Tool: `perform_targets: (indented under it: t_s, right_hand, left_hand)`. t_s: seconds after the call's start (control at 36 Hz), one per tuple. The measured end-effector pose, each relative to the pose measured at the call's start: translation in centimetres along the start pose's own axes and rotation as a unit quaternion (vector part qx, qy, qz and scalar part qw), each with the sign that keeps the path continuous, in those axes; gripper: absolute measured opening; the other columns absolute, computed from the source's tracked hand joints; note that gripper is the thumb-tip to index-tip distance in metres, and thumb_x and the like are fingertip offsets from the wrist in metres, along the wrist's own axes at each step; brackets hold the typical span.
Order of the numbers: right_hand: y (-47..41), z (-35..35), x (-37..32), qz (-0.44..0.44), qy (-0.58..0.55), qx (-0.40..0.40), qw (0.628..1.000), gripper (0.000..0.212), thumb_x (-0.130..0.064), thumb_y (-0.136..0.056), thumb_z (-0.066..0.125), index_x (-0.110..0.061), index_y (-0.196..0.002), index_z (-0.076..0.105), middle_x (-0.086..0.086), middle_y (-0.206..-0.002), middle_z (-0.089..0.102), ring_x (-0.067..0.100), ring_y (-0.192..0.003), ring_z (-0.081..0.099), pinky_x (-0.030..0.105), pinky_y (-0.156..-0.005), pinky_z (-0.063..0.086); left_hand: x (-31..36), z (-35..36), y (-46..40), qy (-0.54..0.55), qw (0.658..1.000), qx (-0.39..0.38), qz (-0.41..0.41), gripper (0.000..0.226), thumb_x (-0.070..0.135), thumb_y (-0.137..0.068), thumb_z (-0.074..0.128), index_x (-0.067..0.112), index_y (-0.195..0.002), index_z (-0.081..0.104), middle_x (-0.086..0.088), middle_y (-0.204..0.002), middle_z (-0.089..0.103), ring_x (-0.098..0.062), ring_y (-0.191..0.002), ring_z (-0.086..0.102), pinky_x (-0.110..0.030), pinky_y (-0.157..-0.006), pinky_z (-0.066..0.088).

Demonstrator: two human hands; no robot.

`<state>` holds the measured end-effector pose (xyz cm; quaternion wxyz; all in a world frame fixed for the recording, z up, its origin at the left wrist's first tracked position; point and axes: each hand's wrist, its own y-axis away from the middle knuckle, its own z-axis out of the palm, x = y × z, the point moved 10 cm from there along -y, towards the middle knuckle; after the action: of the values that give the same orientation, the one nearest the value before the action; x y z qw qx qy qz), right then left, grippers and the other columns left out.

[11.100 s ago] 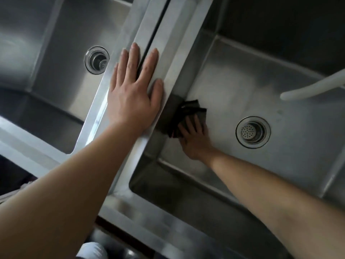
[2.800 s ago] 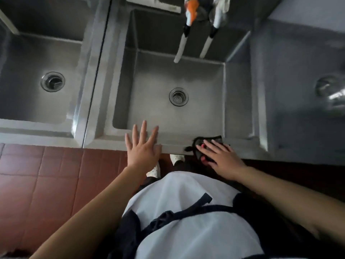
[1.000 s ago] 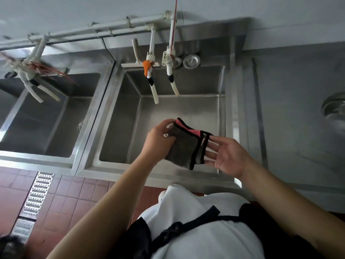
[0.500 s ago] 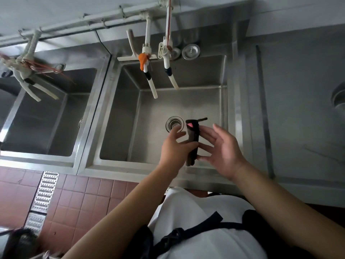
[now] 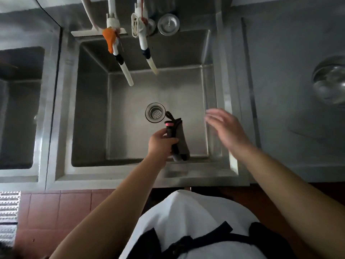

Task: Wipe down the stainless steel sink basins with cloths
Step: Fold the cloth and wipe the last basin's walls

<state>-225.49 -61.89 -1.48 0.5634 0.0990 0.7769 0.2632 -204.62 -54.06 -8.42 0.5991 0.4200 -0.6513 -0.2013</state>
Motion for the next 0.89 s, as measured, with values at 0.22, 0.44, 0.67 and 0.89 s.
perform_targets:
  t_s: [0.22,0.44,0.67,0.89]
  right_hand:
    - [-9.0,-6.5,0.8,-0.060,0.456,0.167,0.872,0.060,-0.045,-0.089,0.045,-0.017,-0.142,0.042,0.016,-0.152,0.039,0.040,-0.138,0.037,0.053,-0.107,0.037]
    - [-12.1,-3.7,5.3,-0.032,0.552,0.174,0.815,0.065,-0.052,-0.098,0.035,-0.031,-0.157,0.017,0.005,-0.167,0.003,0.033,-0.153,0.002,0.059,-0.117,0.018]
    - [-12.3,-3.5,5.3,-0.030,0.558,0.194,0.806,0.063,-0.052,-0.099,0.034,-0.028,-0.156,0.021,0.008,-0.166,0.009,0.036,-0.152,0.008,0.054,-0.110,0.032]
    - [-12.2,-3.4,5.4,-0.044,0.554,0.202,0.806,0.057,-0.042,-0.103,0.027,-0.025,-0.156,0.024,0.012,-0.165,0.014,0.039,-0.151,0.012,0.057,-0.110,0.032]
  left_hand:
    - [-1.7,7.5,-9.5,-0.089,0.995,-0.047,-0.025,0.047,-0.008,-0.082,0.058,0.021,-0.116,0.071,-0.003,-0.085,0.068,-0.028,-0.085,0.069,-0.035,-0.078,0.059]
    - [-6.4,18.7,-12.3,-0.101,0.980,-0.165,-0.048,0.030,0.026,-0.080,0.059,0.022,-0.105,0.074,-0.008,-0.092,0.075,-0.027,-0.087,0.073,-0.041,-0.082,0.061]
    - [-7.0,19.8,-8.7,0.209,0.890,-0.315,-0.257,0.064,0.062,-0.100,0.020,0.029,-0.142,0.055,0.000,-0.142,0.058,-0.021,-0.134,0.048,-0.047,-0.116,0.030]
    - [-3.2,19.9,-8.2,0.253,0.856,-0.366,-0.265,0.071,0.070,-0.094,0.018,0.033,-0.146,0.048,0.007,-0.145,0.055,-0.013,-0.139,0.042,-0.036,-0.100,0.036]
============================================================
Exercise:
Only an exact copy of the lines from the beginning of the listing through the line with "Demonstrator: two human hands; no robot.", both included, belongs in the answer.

Written reply:
Tool: `perform_targets: (indented under it: t_s, right_hand, left_hand)`. t_s: seconds after the call's start (control at 36 Hz), one per tuple. The measured end-effector pose, each relative to the pose measured at the call's start: translation in centimetres along the start pose's own axes and rotation as a unit quaternion (vector part qx, qy, qz and scalar part qw), each with the sign that keeps the path continuous, in those axes; gripper: absolute measured opening; the other columns absolute, computed from the source's tracked hand joints; note that gripper is the thumb-tip to index-tip distance in metres, and thumb_x and the like are fingertip offsets from the wrist in metres, along the wrist's own axes at each step; brackets hold the typical span.
Order of the numbers: right_hand: y (-47..41), z (-35..35), x (-37..32), qz (-0.44..0.44), qy (-0.58..0.55), qx (-0.40..0.40), qw (0.628..1.000), gripper (0.000..0.212), thumb_x (-0.130..0.064), thumb_y (-0.136..0.056), thumb_z (-0.066..0.125), index_x (-0.110..0.061), index_y (-0.196..0.002), index_z (-0.076..0.105), middle_x (-0.086..0.086), middle_y (-0.206..-0.002), middle_z (-0.089..0.102), ring_x (-0.067..0.100), ring_y (-0.192..0.003), ring_z (-0.081..0.099), pinky_x (-0.030..0.105), pinky_y (-0.156..-0.005), pinky_z (-0.063..0.086); left_hand: x (-31..36), z (-35..36), y (-46..40), qy (-0.54..0.55), qw (0.658..1.000), qx (-0.39..0.38), qz (-0.41..0.41), gripper (0.000..0.226), thumb_x (-0.070..0.135), thumb_y (-0.137..0.068), thumb_z (-0.074..0.128), index_x (-0.067..0.112), index_y (-0.195..0.002), index_z (-0.081..0.104), middle_x (-0.086..0.088), middle_y (-0.204..0.002), middle_z (-0.089..0.103), ring_x (-0.098..0.062), ring_y (-0.191..0.002), ring_z (-0.086..0.102), pinky_x (-0.110..0.030), pinky_y (-0.157..-0.006), pinky_z (-0.066..0.088).

Demonstrator: two human hands; no robot.

Nothing further is needed for the answer.